# Developing a Classification Model for Survival in Spark

I used the titanic data to practice working with various classes and methods in pyspark.ml.

In [1]:
import findspark
findspark.init('/home/ubuntu/spark-2.1.1-bin-hadoop2.7')

In [2]:
from pyspark.sql import SparkSession

In [3]:
spark = SparkSession.builder.appName('titanic').getOrCreate()

### Loading and checking the data

In [4]:
data = spark.read.csv('titanic.csv',inferSchema=True,header=True)

In [5]:
data.printSchema()

root
 |-- PassengerId: integer (nullable = true)
 |-- Survived: integer (nullable = true)
 |-- Pclass: integer (nullable = true)
 |-- Name: string (nullable = true)
 |-- Sex: string (nullable = true)
 |-- Age: double (nullable = true)
 |-- SibSp: integer (nullable = true)
 |-- Parch: integer (nullable = true)
 |-- Ticket: string (nullable = true)
 |-- Fare: double (nullable = true)
 |-- Cabin: string (nullable = true)
 |-- Embarked: string (nullable = true)



In [6]:
data.columns

['PassengerId',
 'Survived',
 'Pclass',
 'Name',
 'Sex',
 'Age',
 'SibSp',
 'Parch',
 'Ticket',
 'Fare',
 'Cabin',
 'Embarked']

### Separating relevant data columns

In [7]:
final_data = data.select(['Survived',
 'Pclass',
 'Sex',
 'Age',
 'SibSp',
 'Parch',
 'Fare',
 'Embarked'])

### Dropping Null Values

The Embarked column was the only column with null values.

In [8]:
final_data.where(final_data.Embarked.isNull()).count()

2

In [9]:
final_data = final_data.na.drop()

### Setting up the Modeling Pipeline

#### Preprocessing the Categorical Columns by String Indexing and One Hot Encoding

In [10]:
from pyspark.ml.feature import VectorAssembler,VectorIndexer,OneHotEncoder,StringIndexer

In [11]:
gender_indexer = StringIndexer(inputCol='Sex',outputCol='GenderIndex')
gender_encoder = OneHotEncoder(inputCol='GenderIndex',outputCol='GenderVec')

In [12]:
embark_indexer = StringIndexer(inputCol='Embarked',outputCol='EmbarkIndex')
embark_encoder = OneHotEncoder(inputCol='EmbarkIndex',outputCol='EmbarkVec')

In [13]:
assembler = VectorAssembler(inputCols=['Pclass',
 'GenderVec',
 'Age',
 'SibSp',
 'Parch',
 'Fare',
 'EmbarkVec'],outputCol='features')

#### Initializing a Logisitic Regression Model

In [14]:
from pyspark.ml.classification import LogisticRegression

In [15]:
logreg_titanic = LogisticRegression(featuresCol='features',labelCol='Survived')
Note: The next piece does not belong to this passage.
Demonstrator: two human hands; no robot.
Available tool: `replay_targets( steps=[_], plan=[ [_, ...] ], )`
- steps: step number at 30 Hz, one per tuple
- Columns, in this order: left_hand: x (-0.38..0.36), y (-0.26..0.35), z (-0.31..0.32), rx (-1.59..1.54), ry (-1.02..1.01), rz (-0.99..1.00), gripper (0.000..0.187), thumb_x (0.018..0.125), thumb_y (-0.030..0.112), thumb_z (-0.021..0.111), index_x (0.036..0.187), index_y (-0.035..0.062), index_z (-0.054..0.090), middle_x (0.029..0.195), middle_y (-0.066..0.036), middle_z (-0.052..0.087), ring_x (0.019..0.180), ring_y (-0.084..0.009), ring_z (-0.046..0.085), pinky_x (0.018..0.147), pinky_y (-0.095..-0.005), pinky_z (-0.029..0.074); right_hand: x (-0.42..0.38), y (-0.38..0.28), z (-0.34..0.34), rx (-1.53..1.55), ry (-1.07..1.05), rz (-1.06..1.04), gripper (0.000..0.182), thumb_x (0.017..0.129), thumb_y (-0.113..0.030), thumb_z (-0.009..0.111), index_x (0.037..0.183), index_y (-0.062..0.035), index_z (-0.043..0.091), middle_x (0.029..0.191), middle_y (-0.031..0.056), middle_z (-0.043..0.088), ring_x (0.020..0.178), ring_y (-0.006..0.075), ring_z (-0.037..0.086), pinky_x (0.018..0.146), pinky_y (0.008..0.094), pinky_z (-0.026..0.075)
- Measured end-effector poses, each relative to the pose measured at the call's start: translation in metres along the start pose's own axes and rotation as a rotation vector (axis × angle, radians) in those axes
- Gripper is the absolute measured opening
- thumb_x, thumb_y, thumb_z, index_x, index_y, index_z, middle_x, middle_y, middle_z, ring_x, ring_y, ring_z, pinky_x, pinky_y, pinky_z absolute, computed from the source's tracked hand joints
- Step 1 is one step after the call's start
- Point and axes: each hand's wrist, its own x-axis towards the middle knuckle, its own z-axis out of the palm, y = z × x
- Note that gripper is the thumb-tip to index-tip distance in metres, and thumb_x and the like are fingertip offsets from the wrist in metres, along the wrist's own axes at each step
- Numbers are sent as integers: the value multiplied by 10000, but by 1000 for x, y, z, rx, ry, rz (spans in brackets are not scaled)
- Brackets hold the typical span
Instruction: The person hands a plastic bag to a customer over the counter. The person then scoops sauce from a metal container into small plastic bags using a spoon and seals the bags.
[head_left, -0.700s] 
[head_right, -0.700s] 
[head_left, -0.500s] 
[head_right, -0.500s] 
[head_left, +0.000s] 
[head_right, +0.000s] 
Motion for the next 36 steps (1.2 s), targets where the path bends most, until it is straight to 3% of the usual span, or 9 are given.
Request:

#### Setting up a Preprocessing and Modeling Pipeline

In [16]:
from pyspark.ml import Pipeline

In [17]:
pipeline = Pipeline(stages=[gender_indexer,embark_indexer,
                           gender_encoder,embark_encoder,
                           assembler,logreg_titanic])

#### Splitting the Data into Train and Test Sets

In [18]:
train_data, test_data = final_data.randomSplit([0.7,.3])

#### Fitting the Model to the Train Data

In [19]:
fit_model = pipeline.fit(train_data)

#### Running the Model on the Test Data

In [20]:
results = fit_model.transform(test_data)

#### Evaluating the Predictions using the BinaryClassificationEvaluator

In [21]:
from pyspark.ml.evaluation import BinaryClassificationEvaluator

In [22]:
test_eval = BinaryClassificationEvaluator(rawPredictionCol='prediction',labelCol='Survived')

In [23]:
results.select('Survived','prediction').show()

+--------+----------+
|Survived|prediction|
+--------+----------+
|       0|       1.0|
|       0|       1.0|
|       0|       1.0|
|       0|       1.0|
|       0|       1.0|
|       0|       1.0|
|       0|       1.0|
|       0|       0.0|
|       0|       1.0|
|       0|       1.0|
|       0|       0.0|
|       0|       0.0|
|       0|       0.0|
|       0|       0.0|
|       0|       0.0|
|       0|       0.0|
|       0|       0.0|
|       0|       0.0|
|       0|       0.0|
|       0|       0.0|
+--------+----------+
only showing top 20 rows



In [24]:
AUC = test_eval.evaluate(results)

In [25]:
AUC

0.7916745416745417

The metric used for classification is the areaUnderROC (curve). The value can range from 0 to 1, with a value closer to 1 being desirable. A value of about 0.8 indicates that the model performs well.